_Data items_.
=== Begin Enclosure ===
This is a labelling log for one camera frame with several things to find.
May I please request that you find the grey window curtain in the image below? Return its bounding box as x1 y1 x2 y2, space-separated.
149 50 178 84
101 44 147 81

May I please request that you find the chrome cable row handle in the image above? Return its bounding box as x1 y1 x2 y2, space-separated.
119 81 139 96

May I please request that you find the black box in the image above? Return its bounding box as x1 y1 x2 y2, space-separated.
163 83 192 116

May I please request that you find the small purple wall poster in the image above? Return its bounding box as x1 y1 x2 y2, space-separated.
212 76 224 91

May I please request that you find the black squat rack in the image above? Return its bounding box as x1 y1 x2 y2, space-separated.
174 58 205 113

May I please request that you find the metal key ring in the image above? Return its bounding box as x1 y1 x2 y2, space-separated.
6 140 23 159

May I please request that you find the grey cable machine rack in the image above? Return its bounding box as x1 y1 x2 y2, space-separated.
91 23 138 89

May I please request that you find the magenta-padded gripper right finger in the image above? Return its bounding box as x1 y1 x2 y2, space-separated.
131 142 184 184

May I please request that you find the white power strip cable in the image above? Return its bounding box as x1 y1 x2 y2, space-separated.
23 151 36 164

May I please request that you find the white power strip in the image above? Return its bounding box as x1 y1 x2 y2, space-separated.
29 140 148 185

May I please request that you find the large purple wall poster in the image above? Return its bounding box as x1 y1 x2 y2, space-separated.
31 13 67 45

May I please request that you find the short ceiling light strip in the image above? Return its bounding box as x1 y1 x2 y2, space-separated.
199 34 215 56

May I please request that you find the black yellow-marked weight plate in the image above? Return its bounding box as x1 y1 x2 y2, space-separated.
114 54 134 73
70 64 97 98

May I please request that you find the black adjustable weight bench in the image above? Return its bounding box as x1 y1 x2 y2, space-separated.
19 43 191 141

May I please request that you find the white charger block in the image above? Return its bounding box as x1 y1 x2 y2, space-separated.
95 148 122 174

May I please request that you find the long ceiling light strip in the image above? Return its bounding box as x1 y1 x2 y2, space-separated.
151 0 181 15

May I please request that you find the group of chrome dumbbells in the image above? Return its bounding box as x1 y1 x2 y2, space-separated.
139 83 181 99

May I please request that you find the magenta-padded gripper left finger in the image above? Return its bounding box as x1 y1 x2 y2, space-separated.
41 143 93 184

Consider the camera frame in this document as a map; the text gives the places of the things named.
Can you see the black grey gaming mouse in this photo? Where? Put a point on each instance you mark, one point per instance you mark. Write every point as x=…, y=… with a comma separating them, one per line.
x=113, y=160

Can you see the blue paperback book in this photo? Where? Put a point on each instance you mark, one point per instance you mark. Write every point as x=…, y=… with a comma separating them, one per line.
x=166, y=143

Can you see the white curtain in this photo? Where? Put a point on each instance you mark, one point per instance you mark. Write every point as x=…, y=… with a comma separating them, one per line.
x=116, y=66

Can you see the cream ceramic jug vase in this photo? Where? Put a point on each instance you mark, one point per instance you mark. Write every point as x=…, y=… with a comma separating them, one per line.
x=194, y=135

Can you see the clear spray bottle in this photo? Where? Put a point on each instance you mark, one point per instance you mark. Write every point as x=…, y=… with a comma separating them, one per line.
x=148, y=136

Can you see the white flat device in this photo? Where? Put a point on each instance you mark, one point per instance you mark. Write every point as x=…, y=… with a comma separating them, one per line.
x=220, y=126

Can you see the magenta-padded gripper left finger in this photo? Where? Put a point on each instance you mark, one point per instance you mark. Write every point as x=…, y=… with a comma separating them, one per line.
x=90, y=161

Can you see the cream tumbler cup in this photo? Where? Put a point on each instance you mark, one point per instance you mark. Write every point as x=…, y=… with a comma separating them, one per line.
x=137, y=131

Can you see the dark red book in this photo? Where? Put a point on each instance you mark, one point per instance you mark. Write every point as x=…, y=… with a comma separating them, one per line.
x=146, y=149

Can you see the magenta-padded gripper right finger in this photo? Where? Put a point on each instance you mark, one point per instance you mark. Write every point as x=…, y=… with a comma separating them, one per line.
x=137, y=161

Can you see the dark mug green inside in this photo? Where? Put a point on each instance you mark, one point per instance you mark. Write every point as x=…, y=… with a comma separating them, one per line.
=== End Enclosure ===
_EXERCISE AIM_. Exactly as shown above, return all of the entries.

_WRITTEN ANSWER_.
This is a labelling log for one camera frame with several things to find.
May I please request that you find the grey window curtain in the image below? Return its bounding box as x1 y1 x2 y2, space-separated.
149 50 178 84
101 44 147 81

May I please request that you find the chrome cable row handle in the image above? Return its bounding box as x1 y1 x2 y2, space-separated.
119 81 139 96

May I please request that you find the black box in the image above? Return its bounding box as x1 y1 x2 y2, space-separated.
163 83 192 116

May I please request that you find the small purple wall poster in the image above? Return its bounding box as x1 y1 x2 y2, space-separated.
212 76 224 91

May I please request that you find the black squat rack in the image above? Return its bounding box as x1 y1 x2 y2, space-separated.
174 58 205 113

May I please request that you find the metal key ring in the image above? Return its bounding box as x1 y1 x2 y2, space-separated.
6 140 23 159

May I please request that you find the grey cable machine rack in the image above? Return its bounding box as x1 y1 x2 y2, space-separated.
91 23 138 89

May I please request that you find the magenta-padded gripper right finger in the image above? Return its bounding box as x1 y1 x2 y2, space-separated.
131 142 184 184

May I please request that you find the white power strip cable in the image above? Return its bounding box as x1 y1 x2 y2, space-separated.
23 151 36 164

May I please request that you find the white power strip in the image above? Return its bounding box as x1 y1 x2 y2, space-separated.
29 140 148 185

May I please request that you find the large purple wall poster in the image above? Return its bounding box as x1 y1 x2 y2, space-separated.
31 13 67 45

May I please request that you find the short ceiling light strip in the image above? Return its bounding box as x1 y1 x2 y2, space-separated.
199 34 215 56

May I please request that you find the black yellow-marked weight plate in the image above? Return its bounding box as x1 y1 x2 y2, space-separated.
114 54 134 73
70 64 97 98

May I please request that you find the black adjustable weight bench in the image above? Return its bounding box as x1 y1 x2 y2, space-separated.
19 43 191 141

May I please request that you find the white charger block in the image above? Return its bounding box as x1 y1 x2 y2, space-separated.
95 148 122 174

May I please request that you find the long ceiling light strip in the image above? Return its bounding box as x1 y1 x2 y2, space-separated.
151 0 181 15

May I please request that you find the group of chrome dumbbells in the image above? Return its bounding box as x1 y1 x2 y2, space-separated.
139 83 181 99

May I please request that you find the magenta-padded gripper left finger in the image above? Return its bounding box as x1 y1 x2 y2, space-separated.
41 143 93 184

Consider the camera frame in this document as a map; the text gives the places of the things named.
Can you see the black grey gaming mouse in this photo? Where? Put a point on each instance you mark, one point per instance you mark. Write every point as x=…, y=… with a comma separating them, one per line.
x=113, y=160

Can you see the blue paperback book in this photo? Where? Put a point on each instance you mark, one point per instance you mark. Write every point as x=…, y=… with a comma separating them, one per line.
x=166, y=143

Can you see the white curtain in this photo? Where? Put a point on each instance you mark, one point per instance you mark. Write every point as x=…, y=… with a comma separating them, one per line.
x=116, y=66

Can you see the cream ceramic jug vase in this photo? Where? Put a point on each instance you mark, one point per instance you mark. Write every point as x=…, y=… with a comma separating them, one per line.
x=194, y=135

Can you see the clear spray bottle in this photo? Where? Put a point on each instance you mark, one point per instance you mark. Write every point as x=…, y=… with a comma separating them, one per line.
x=148, y=136

Can you see the white flat device in this photo? Where? Put a point on each instance you mark, one point per instance you mark. Write every point as x=…, y=… with a comma separating them, one per line.
x=220, y=126

Can you see the magenta-padded gripper left finger in this photo? Where? Put a point on each instance you mark, one point per instance you mark. Write every point as x=…, y=… with a comma separating them, one per line.
x=90, y=161

Can you see the cream tumbler cup in this photo? Where? Put a point on each instance you mark, one point per instance you mark. Write every point as x=…, y=… with a comma separating them, one per line.
x=137, y=131

Can you see the dark red book in this photo? Where? Put a point on each instance you mark, one point per instance you mark. Write every point as x=…, y=… with a comma separating them, one per line.
x=146, y=149

Can you see the magenta-padded gripper right finger in this photo? Where? Put a point on each instance you mark, one point per instance you mark. Write every point as x=…, y=… with a comma separating them, one per line.
x=137, y=161

Can you see the dark mug green inside in this photo? Where? Put a point on each instance you mark, one point per instance you mark. Write every point as x=…, y=… with a comma separating them, one per line.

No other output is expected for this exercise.